● **EXERCISE REQUIREMENTS**
Only the lines that hold the word "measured" are wanted from this listing.

● **MATERIAL PROVIDED**
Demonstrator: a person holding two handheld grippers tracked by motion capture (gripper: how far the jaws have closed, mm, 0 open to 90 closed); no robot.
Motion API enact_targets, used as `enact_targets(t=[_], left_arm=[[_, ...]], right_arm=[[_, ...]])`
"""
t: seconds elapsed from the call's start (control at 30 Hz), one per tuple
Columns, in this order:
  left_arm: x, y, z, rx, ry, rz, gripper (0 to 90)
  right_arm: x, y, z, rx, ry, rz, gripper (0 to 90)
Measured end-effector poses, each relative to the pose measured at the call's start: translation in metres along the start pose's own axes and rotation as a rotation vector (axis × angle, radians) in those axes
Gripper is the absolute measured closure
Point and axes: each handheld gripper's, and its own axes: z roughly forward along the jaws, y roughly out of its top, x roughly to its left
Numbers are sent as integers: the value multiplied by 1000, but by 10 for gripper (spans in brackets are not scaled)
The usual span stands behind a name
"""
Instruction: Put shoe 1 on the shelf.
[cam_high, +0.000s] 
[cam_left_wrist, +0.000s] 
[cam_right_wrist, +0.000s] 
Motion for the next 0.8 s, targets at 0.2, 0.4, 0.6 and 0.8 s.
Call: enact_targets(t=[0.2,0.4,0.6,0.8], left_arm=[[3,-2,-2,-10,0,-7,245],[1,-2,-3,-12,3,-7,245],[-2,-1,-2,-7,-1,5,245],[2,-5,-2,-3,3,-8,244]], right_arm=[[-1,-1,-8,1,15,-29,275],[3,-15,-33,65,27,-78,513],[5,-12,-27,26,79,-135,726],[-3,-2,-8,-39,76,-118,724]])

● **RESPONSE**
Measured end-effector poses, each relative to the pose measured at the call's start: translation in metres along the start pose's own axes and rotation as a rotation vector (axis × angle, radians) in those axes
Gripper is the absolute measured closure

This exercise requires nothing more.